= Beginning of Section =
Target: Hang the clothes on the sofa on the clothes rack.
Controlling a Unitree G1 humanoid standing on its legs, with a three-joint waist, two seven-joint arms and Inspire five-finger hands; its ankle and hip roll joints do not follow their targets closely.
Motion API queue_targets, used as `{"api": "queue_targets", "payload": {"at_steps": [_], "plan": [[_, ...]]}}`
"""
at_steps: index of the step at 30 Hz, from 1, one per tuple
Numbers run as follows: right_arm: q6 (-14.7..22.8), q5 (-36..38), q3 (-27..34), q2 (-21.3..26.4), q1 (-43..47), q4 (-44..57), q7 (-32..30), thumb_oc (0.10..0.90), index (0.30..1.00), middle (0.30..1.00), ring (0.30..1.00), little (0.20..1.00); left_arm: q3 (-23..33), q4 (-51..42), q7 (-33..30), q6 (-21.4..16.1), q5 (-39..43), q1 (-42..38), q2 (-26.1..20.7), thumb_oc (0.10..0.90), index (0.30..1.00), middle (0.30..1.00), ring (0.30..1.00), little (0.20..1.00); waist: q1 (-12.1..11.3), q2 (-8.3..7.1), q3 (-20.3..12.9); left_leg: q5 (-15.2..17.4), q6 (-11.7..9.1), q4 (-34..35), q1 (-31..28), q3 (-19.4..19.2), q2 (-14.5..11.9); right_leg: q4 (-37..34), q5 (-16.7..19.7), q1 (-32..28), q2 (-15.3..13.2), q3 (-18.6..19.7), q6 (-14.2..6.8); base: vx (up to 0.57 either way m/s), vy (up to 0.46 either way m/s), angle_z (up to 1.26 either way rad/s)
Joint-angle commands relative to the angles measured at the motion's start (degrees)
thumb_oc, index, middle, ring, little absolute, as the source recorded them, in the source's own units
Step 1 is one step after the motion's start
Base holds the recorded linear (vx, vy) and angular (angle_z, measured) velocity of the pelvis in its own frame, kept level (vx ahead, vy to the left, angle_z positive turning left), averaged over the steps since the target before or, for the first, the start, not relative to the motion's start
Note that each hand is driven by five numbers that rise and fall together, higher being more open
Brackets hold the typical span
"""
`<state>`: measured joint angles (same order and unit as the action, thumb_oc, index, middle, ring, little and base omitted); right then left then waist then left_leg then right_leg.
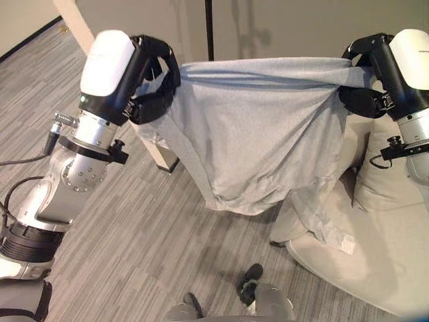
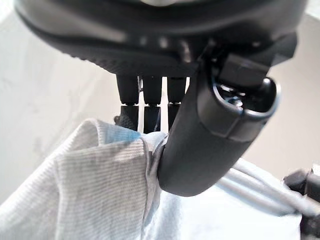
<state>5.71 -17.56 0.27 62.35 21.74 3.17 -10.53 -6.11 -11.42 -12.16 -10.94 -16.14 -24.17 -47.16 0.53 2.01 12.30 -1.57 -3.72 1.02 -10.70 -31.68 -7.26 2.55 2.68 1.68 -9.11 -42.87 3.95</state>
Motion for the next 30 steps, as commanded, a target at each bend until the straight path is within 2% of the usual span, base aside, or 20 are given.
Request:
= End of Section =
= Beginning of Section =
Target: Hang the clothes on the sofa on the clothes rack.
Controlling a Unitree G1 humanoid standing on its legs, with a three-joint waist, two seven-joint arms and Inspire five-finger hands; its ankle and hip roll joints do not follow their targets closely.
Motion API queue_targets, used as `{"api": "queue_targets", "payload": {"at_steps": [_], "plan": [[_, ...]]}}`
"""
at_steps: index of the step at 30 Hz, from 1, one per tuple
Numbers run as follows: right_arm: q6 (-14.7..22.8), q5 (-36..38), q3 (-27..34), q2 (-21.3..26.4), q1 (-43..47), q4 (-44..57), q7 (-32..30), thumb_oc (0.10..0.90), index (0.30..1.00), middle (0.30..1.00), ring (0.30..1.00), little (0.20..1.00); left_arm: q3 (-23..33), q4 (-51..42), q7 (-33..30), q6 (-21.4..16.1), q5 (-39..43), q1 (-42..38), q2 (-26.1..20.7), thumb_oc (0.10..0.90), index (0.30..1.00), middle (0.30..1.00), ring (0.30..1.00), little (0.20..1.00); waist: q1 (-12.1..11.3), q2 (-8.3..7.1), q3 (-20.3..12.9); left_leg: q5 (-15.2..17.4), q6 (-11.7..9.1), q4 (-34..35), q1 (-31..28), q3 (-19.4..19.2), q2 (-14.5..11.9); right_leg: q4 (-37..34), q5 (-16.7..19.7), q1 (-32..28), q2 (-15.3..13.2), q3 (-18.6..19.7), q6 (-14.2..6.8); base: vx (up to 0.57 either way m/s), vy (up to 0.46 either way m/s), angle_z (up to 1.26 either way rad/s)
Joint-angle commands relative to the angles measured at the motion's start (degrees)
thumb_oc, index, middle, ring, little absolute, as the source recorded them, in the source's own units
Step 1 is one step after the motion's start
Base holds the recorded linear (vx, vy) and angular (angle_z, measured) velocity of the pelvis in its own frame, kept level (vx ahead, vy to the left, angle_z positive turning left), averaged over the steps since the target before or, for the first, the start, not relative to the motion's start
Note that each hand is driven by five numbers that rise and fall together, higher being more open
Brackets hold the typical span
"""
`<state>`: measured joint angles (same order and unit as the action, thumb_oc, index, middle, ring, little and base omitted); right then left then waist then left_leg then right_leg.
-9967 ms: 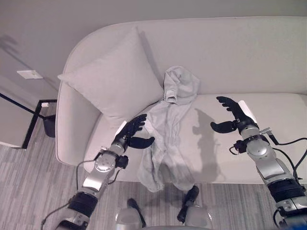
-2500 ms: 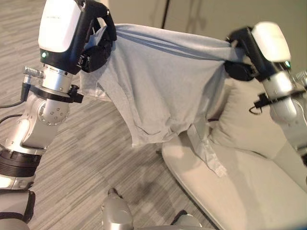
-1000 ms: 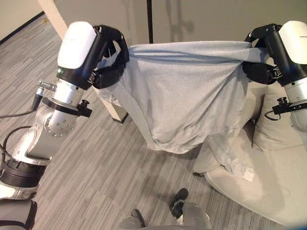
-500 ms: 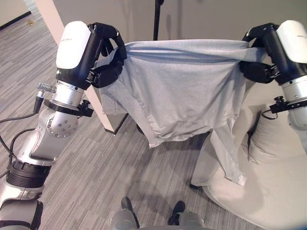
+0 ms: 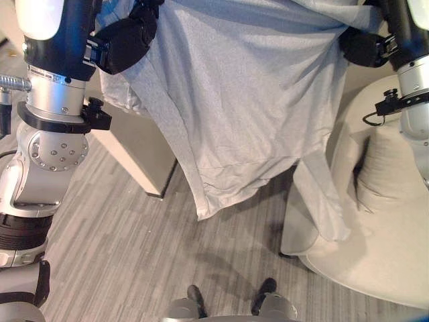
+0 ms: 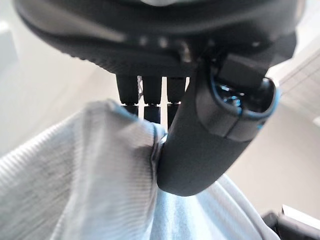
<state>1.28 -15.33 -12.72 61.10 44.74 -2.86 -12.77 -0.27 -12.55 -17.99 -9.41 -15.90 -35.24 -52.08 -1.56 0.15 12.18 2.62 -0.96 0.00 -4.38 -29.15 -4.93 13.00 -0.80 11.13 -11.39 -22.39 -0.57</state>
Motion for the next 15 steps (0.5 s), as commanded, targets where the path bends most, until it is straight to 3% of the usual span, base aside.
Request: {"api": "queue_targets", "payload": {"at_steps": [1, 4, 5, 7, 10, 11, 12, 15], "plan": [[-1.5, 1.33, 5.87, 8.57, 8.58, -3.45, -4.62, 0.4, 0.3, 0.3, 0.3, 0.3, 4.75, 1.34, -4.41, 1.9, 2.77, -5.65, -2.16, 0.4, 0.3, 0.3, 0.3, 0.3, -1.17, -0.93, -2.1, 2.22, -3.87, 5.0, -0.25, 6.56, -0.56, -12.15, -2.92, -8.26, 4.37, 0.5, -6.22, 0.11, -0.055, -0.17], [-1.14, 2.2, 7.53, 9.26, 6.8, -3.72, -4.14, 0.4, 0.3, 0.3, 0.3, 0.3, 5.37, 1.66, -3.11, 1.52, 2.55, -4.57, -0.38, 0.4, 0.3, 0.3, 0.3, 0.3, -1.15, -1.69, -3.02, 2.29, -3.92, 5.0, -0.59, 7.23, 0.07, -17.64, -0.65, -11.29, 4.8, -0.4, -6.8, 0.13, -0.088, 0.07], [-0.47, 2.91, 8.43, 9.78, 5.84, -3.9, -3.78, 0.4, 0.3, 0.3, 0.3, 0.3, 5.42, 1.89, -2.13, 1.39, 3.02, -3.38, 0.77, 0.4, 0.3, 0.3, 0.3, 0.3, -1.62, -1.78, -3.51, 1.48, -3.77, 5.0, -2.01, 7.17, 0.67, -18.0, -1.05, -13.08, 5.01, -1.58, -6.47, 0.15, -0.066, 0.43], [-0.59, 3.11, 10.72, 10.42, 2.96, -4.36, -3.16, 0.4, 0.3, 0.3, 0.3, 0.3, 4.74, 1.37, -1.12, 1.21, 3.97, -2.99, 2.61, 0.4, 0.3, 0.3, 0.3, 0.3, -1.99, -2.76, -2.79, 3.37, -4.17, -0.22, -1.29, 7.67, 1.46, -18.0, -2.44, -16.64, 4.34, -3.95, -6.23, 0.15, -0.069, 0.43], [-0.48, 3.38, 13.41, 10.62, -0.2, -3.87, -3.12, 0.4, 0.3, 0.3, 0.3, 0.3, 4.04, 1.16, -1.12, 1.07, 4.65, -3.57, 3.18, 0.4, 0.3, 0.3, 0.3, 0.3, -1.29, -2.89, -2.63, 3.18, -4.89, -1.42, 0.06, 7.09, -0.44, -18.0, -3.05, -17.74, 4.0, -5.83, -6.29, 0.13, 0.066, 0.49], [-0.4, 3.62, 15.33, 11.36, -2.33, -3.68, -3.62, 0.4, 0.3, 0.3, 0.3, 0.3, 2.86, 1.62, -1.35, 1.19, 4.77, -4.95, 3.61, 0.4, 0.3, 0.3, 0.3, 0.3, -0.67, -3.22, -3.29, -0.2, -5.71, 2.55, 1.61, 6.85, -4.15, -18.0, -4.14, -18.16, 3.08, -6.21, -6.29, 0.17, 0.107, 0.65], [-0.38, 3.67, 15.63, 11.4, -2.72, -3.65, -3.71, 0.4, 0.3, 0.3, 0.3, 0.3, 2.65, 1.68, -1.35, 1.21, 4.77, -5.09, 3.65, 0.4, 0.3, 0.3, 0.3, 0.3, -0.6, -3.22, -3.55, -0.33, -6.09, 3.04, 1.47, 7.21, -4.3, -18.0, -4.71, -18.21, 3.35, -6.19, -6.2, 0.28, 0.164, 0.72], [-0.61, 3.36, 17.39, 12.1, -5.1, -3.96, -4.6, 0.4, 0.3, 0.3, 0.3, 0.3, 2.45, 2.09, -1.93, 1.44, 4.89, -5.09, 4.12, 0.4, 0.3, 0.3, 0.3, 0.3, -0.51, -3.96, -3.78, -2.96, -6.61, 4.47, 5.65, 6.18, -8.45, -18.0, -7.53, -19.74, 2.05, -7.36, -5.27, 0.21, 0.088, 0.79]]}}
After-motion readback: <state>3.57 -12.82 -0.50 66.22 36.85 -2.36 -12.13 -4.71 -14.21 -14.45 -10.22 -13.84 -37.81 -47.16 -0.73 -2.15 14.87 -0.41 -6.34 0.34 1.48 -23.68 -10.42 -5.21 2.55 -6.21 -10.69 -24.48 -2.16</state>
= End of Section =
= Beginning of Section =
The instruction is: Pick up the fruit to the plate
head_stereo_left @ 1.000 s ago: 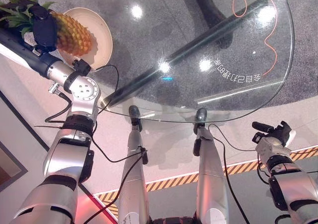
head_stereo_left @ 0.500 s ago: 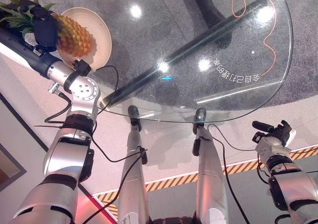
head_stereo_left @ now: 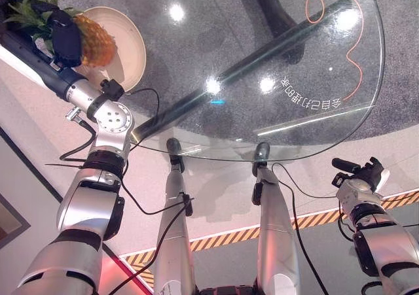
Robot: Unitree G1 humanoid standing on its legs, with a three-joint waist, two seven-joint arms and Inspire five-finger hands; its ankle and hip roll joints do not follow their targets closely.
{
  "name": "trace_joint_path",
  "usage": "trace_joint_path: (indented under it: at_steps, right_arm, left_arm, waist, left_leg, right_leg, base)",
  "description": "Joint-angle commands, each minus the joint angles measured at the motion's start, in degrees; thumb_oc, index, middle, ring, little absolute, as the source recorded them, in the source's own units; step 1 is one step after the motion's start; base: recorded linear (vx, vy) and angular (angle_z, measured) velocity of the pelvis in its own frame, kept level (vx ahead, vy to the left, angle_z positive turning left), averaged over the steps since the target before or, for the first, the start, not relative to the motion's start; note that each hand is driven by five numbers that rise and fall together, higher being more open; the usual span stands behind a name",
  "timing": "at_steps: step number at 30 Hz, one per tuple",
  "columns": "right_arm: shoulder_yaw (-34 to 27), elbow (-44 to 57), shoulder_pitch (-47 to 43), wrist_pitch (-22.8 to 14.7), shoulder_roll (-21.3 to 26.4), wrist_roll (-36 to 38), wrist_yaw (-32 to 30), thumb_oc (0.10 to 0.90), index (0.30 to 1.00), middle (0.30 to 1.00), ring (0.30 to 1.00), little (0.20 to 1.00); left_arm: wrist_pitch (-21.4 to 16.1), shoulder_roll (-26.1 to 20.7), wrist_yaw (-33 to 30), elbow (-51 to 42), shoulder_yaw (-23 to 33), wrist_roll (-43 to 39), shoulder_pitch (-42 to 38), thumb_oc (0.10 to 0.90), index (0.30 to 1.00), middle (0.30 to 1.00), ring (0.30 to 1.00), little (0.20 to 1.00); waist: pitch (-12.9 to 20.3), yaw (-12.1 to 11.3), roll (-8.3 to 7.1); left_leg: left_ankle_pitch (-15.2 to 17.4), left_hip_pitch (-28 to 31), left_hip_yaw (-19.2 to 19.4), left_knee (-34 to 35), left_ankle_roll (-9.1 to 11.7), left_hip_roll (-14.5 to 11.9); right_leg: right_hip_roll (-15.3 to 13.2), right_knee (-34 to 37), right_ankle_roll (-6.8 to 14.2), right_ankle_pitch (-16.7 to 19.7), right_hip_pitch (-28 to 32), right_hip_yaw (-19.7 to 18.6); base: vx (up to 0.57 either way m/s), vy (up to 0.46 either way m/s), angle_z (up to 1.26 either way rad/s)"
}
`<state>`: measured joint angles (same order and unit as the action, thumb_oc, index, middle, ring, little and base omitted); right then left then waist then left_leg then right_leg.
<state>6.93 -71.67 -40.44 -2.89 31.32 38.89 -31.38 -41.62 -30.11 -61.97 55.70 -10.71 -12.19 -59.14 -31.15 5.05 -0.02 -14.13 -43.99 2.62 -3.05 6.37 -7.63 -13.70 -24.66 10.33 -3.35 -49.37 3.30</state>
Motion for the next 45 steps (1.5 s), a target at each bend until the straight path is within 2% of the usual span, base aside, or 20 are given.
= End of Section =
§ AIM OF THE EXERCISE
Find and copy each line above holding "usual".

§ TASK RESPONSE
Motion for the next 30 steps, as commanded, a target at each bend until the straight path is within 2% of the usual span, base aside, or 20 are given.
Motion for the next 15 steps (0.5 s), as commanded, targets where the path bends most, until it is straight to 3% of the usual span, base aside.
  "description": "Joint-angle commands, each minus the joint angles measured at the motion's start, in degrees; thumb_oc, index, middle, ring, little absolute, as the source recorded them, in the source's own units; step 1 is one step after the motion's start; base: recorded linear (vx, vy) and angular (angle_z, measured) velocity of the pelvis in its own frame, kept level (vx ahead, vy to the left, angle_z positive turning left), averaged over the steps since the target before or, for the first, the start, not relative to the motion's start; note that each hand is driven by five numbers that rise and fall together, higher being more open; the usual span stands behind a name",
Motion for the next 45 steps (1.5 s), a target at each bend until the straight path is within 2% of the usual span, base aside, or 20 are given.

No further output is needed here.